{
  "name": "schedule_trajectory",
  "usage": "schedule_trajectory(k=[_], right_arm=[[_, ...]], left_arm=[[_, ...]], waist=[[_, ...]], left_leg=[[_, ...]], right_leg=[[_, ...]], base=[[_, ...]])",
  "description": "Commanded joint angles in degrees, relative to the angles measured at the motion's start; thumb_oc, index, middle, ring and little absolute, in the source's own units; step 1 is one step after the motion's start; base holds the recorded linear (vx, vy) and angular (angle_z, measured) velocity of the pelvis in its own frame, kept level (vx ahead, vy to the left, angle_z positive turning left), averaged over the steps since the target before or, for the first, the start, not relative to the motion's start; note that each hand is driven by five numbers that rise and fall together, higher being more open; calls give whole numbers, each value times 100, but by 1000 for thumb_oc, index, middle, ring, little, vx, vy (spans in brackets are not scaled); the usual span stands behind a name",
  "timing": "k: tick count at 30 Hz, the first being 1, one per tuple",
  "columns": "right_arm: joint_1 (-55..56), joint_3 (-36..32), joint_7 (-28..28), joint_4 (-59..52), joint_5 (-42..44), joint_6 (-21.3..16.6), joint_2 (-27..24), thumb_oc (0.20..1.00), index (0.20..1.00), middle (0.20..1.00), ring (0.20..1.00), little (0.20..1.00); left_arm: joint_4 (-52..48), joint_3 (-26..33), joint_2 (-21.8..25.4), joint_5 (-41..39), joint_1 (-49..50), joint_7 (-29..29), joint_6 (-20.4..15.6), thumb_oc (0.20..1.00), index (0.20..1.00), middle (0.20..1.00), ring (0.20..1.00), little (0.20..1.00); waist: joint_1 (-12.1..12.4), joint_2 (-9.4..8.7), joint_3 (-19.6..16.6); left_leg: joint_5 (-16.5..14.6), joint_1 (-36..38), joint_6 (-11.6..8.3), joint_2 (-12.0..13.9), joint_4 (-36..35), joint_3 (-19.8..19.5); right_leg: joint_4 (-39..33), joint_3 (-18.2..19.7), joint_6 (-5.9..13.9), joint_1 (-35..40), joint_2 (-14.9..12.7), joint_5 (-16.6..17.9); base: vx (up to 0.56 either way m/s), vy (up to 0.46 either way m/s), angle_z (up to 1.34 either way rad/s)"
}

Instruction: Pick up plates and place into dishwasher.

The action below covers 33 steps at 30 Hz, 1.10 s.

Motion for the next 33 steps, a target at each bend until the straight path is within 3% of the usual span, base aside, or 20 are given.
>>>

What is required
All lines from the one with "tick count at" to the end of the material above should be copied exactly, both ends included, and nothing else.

Answer area
  "timing": "k: tick count at 30 Hz, the first being 1, one per tuple",
  "columns": "right_arm: joint_1 (-55..56), joint_3 (-36..32), joint_7 (-28..28), joint_4 (-59..52), joint_5 (-42..44), joint_6 (-21.3..16.6), joint_2 (-27..24), thumb_oc (0.20..1.00), index (0.20..1.00), middle (0.20..1.00), ring (0.20..1.00), little (0.20..1.00); left_arm: joint_4 (-52..48), joint_3 (-26..33), joint_2 (-21.8..25.4), joint_5 (-41..39), joint_1 (-49..50), joint_7 (-29..29), joint_6 (-20.4..15.6), thumb_oc (0.20..1.00), index (0.20..1.00), middle (0.20..1.00), ring (0.20..1.00), little (0.20..1.00); waist: joint_1 (-12.1..12.4), joint_2 (-9.4..8.7), joint_3 (-19.6..16.6); left_leg: joint_5 (-16.5..14.6), joint_1 (-36..38), joint_6 (-11.6..8.3), joint_2 (-12.0..13.9), joint_4 (-36..35), joint_3 (-19.8..19.5); right_leg: joint_4 (-39..33), joint_3 (-18.2..19.7), joint_6 (-5.9..13.9), joint_1 (-35..40), joint_2 (-14.9..12.7), joint_5 (-16.6..17.9); base: vx (up to 0.56 either way m/s), vy (up to 0.46 either way m/s), angle_z (up to 1.34 either way rad/s)"
}

Instruction: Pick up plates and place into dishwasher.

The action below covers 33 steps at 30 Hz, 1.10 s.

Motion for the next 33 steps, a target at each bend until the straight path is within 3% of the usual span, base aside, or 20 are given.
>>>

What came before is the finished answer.